Cross-modality and self-supervised protein embedding for compound-protein affinity and contact prediction

Motivation: Computational methods for compound-protein affinity and contact (CPAC) prediction aim at facilitating rational drug discovery by simultaneous prediction of the strength and the pattern of compound-protein interactions. Although the desired outputs are highly structure-dependent, the lack of protein structures often makes structure-free methods rely on protein sequence inputs alone. The scarcity of compound-protein pairs with affinity and contact labels further limits the accuracy and the generalizability of CPAC models.

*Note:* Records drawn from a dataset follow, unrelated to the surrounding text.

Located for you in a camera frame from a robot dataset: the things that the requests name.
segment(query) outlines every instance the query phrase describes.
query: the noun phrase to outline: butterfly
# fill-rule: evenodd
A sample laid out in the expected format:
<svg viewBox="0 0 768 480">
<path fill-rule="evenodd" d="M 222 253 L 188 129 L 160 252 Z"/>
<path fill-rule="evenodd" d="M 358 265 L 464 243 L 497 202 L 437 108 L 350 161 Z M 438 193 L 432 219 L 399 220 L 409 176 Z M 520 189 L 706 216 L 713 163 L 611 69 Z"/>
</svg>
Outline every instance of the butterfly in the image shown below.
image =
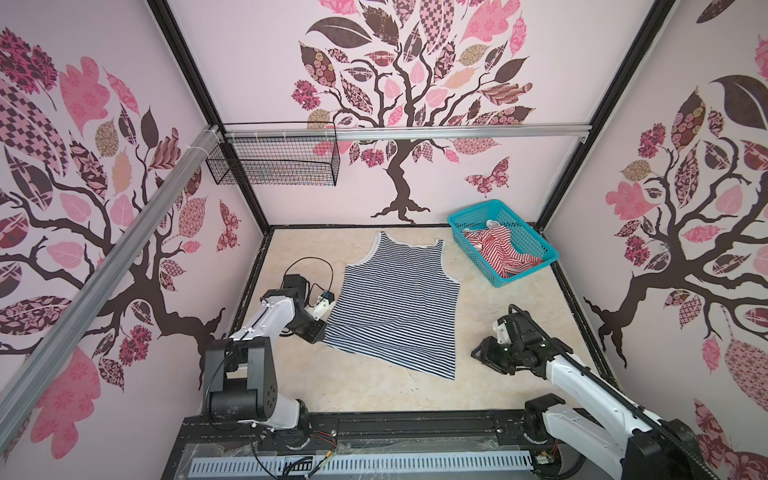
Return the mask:
<svg viewBox="0 0 768 480">
<path fill-rule="evenodd" d="M 509 175 L 505 173 L 507 169 L 509 169 L 509 157 L 498 162 L 487 177 L 485 175 L 470 175 L 464 180 L 468 181 L 470 185 L 475 185 L 478 188 L 478 192 L 488 197 L 487 193 L 493 190 L 494 184 L 496 187 L 509 187 L 507 185 Z"/>
<path fill-rule="evenodd" d="M 237 242 L 237 233 L 235 230 L 240 225 L 240 221 L 237 219 L 237 215 L 230 213 L 230 208 L 219 200 L 219 209 L 221 210 L 221 219 L 224 220 L 224 232 L 219 236 L 219 241 L 216 243 L 216 251 L 220 252 L 225 248 L 234 248 L 239 243 Z"/>
</svg>

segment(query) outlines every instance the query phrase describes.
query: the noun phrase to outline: wallpaper
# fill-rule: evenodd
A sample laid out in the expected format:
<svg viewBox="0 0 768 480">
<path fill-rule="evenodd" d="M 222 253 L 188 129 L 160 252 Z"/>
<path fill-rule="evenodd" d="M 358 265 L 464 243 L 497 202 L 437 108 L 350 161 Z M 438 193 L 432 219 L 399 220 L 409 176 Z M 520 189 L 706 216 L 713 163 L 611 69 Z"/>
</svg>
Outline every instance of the wallpaper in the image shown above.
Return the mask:
<svg viewBox="0 0 768 480">
<path fill-rule="evenodd" d="M 201 1 L 176 2 L 174 10 L 225 121 L 337 128 L 587 123 L 650 2 L 545 3 L 313 0 L 298 9 L 295 2 L 231 2 L 218 11 Z M 591 29 L 603 17 L 615 42 L 598 41 Z M 228 74 L 225 65 L 233 63 L 236 74 Z M 486 198 L 535 220 L 576 141 L 344 141 L 335 187 L 255 191 L 274 224 L 441 223 Z"/>
<path fill-rule="evenodd" d="M 734 479 L 768 478 L 766 15 L 680 6 L 548 231 L 627 394 Z"/>
<path fill-rule="evenodd" d="M 84 41 L 59 24 L 92 22 L 95 6 L 17 5 L 0 31 L 3 384 L 204 127 L 142 2 L 98 7 L 121 19 L 109 36 L 92 28 Z M 198 169 L 3 452 L 0 475 L 159 476 L 181 419 L 198 412 L 202 355 L 226 332 L 259 242 L 239 191 Z"/>
</svg>

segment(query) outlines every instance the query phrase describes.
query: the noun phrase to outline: clothes
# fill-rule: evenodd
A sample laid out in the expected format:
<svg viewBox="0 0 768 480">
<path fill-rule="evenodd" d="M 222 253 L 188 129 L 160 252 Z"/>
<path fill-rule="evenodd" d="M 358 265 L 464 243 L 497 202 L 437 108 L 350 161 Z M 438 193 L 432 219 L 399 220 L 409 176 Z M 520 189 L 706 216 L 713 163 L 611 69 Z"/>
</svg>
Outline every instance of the clothes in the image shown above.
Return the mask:
<svg viewBox="0 0 768 480">
<path fill-rule="evenodd" d="M 444 246 L 412 246 L 379 232 L 366 258 L 347 264 L 323 341 L 453 380 L 459 283 L 442 268 Z"/>
<path fill-rule="evenodd" d="M 488 220 L 484 230 L 464 230 L 464 237 L 480 252 L 501 278 L 509 278 L 537 266 L 543 260 L 518 252 L 511 242 L 511 231 L 499 222 Z"/>
</svg>

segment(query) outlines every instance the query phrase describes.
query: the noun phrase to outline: beige floor
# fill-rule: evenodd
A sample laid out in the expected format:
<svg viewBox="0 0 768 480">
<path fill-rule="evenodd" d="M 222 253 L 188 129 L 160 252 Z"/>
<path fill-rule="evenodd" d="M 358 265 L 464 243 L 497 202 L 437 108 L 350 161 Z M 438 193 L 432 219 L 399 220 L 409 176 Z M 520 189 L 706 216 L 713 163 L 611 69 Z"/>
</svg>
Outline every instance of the beige floor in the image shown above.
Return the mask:
<svg viewBox="0 0 768 480">
<path fill-rule="evenodd" d="M 246 321 L 258 310 L 259 297 L 279 288 L 285 269 L 295 260 L 314 256 L 333 265 L 332 291 L 338 296 L 344 266 L 361 260 L 381 229 L 308 229 L 275 231 Z M 526 400 L 554 392 L 573 400 L 546 380 L 529 372 L 503 376 L 470 357 L 493 334 L 491 322 L 507 312 L 509 303 L 528 310 L 551 336 L 574 349 L 594 368 L 557 280 L 544 268 L 502 288 L 494 288 L 454 242 L 449 228 L 388 228 L 392 238 L 410 244 L 445 239 L 447 274 L 461 282 L 456 309 L 456 380 L 414 372 L 380 359 L 345 353 L 324 343 L 310 345 L 293 336 L 273 346 L 280 393 L 302 399 L 311 412 L 398 410 L 519 409 Z M 310 282 L 326 286 L 328 266 L 304 260 L 292 268 Z M 318 293 L 315 288 L 313 297 Z"/>
</svg>

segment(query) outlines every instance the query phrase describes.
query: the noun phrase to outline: black cable
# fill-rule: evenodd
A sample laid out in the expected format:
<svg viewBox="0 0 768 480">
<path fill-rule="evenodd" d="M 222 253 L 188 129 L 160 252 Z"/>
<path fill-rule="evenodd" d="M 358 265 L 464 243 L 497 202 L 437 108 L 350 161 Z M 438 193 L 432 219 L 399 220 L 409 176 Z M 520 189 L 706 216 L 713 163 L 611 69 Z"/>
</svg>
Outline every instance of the black cable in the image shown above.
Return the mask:
<svg viewBox="0 0 768 480">
<path fill-rule="evenodd" d="M 688 460 L 695 464 L 701 471 L 704 473 L 707 477 L 711 478 L 711 480 L 720 480 L 720 477 L 718 477 L 715 472 L 712 471 L 712 469 L 704 463 L 704 460 L 701 459 L 699 455 L 697 455 L 695 452 L 691 451 L 685 444 L 683 444 L 678 437 L 676 437 L 672 432 L 667 430 L 666 427 L 661 425 L 660 423 L 653 420 L 648 415 L 645 415 L 643 413 L 643 409 L 636 407 L 632 404 L 632 402 L 629 402 L 627 399 L 624 398 L 623 395 L 621 395 L 619 392 L 613 389 L 613 387 L 609 386 L 602 378 L 596 376 L 593 374 L 589 367 L 581 365 L 579 362 L 574 360 L 574 358 L 570 355 L 568 355 L 568 352 L 566 352 L 560 345 L 558 345 L 556 342 L 552 340 L 552 337 L 550 337 L 532 318 L 531 315 L 521 309 L 519 306 L 510 303 L 509 305 L 509 313 L 512 314 L 512 309 L 515 309 L 523 315 L 530 323 L 533 325 L 533 327 L 541 334 L 542 337 L 544 337 L 547 342 L 558 352 L 558 355 L 562 356 L 568 363 L 570 363 L 576 370 L 578 370 L 582 375 L 587 376 L 590 380 L 597 383 L 600 388 L 605 390 L 608 395 L 612 396 L 617 402 L 619 402 L 624 408 L 632 412 L 632 415 L 638 417 L 643 423 L 648 425 L 651 430 L 656 432 L 659 436 L 667 440 L 669 443 L 672 444 L 672 446 L 678 450 L 680 450 L 687 458 Z"/>
</svg>

Results: To overcome the aforementioned challenges of structure naivety and labeled-data scarcity, we introduce cross-modality and self-supervised learning, respectively, for structure-aware and task-relevant protein embedding. Specifically, protein data are available in both modalities of 1D amino-acid sequences and predicted 2D contact maps that are separately embedded with recurrent and graph neural networks, respectively, as well as jointly embedded with two cross-modality schemes. Furthermore, both protein modalities are pre-trained under various self-supervised learning strategies, by leveraging massive amount of unlabeled protein data. Our results indicate that individual protein modalities differ in their strengths of predicting affinities or contacts. Proper cross-modality protein embedding combined with self-supervised learning improves model generalizability when predicting both affinities and contacts for unseen proteins.